(Input data)

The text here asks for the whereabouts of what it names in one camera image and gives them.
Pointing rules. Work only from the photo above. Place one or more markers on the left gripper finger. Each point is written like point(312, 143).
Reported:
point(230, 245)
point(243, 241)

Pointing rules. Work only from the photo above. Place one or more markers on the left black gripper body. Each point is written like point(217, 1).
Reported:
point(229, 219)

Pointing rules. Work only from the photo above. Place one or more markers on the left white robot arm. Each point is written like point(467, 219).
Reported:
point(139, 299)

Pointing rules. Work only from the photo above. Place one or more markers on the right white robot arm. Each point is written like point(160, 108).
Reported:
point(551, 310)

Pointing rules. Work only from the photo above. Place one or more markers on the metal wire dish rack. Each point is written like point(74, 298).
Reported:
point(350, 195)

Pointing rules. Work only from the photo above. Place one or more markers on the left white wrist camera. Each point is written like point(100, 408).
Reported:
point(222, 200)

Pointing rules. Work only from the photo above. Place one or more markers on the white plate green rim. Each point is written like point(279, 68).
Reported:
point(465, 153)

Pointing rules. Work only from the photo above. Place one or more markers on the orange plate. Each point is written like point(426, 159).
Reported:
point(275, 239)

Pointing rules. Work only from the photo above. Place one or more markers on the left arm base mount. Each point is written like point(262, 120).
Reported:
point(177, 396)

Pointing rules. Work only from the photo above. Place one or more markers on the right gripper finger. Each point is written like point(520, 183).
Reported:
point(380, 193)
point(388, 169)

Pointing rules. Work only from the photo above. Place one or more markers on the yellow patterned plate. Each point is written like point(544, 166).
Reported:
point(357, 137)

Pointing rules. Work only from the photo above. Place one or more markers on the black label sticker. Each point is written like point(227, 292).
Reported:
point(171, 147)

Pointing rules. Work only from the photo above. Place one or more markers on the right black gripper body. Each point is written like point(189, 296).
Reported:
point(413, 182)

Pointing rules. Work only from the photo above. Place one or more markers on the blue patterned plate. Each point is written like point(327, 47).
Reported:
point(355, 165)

(End Input data)

Exercise requirements:
From the first line to the last, reproduce the data above exactly.

Worked solution:
The text here asks for the whereabouts of what it names in one camera image and gives them.
Pointing rules. Work only from the photo above. Place one or more markers on the left gripper finger. Each point is written like point(312, 143).
Reported:
point(230, 245)
point(243, 241)

Pointing rules. Work only from the photo above. Place one or more markers on the left black gripper body. Each point is written like point(217, 1).
Reported:
point(229, 219)

Pointing rules. Work only from the photo above. Place one or more markers on the left white robot arm. Each point is written like point(467, 219).
Reported:
point(139, 299)

Pointing rules. Work only from the photo above. Place one or more markers on the right white robot arm. Each point is written like point(160, 108).
Reported:
point(551, 310)

Pointing rules. Work only from the photo above. Place one or more markers on the metal wire dish rack. Each point is written like point(74, 298).
Reported:
point(350, 195)

Pointing rules. Work only from the photo above. Place one or more markers on the left white wrist camera. Each point is written like point(100, 408).
Reported:
point(222, 200)

Pointing rules. Work only from the photo above. Place one or more markers on the white plate green rim. Each point is written like point(279, 68).
Reported:
point(465, 153)

Pointing rules. Work only from the photo above. Place one or more markers on the orange plate. Each point is written like point(426, 159).
Reported:
point(275, 239)

Pointing rules. Work only from the photo above. Place one or more markers on the left arm base mount. Each point is written like point(262, 120).
Reported:
point(177, 396)

Pointing rules. Work only from the photo above. Place one or more markers on the right gripper finger. Each point is written like point(520, 183).
Reported:
point(380, 193)
point(388, 169)

Pointing rules. Work only from the photo above. Place one or more markers on the yellow patterned plate. Each point is written like point(544, 166).
Reported:
point(357, 137)

Pointing rules. Work only from the photo above. Place one or more markers on the black label sticker. Each point is written like point(227, 292).
Reported:
point(171, 147)

Pointing rules. Work only from the photo above. Place one or more markers on the right black gripper body. Each point is written like point(189, 296).
Reported:
point(413, 182)

Pointing rules. Work only from the photo above. Place one or more markers on the blue patterned plate. Each point is written like point(327, 47).
Reported:
point(355, 165)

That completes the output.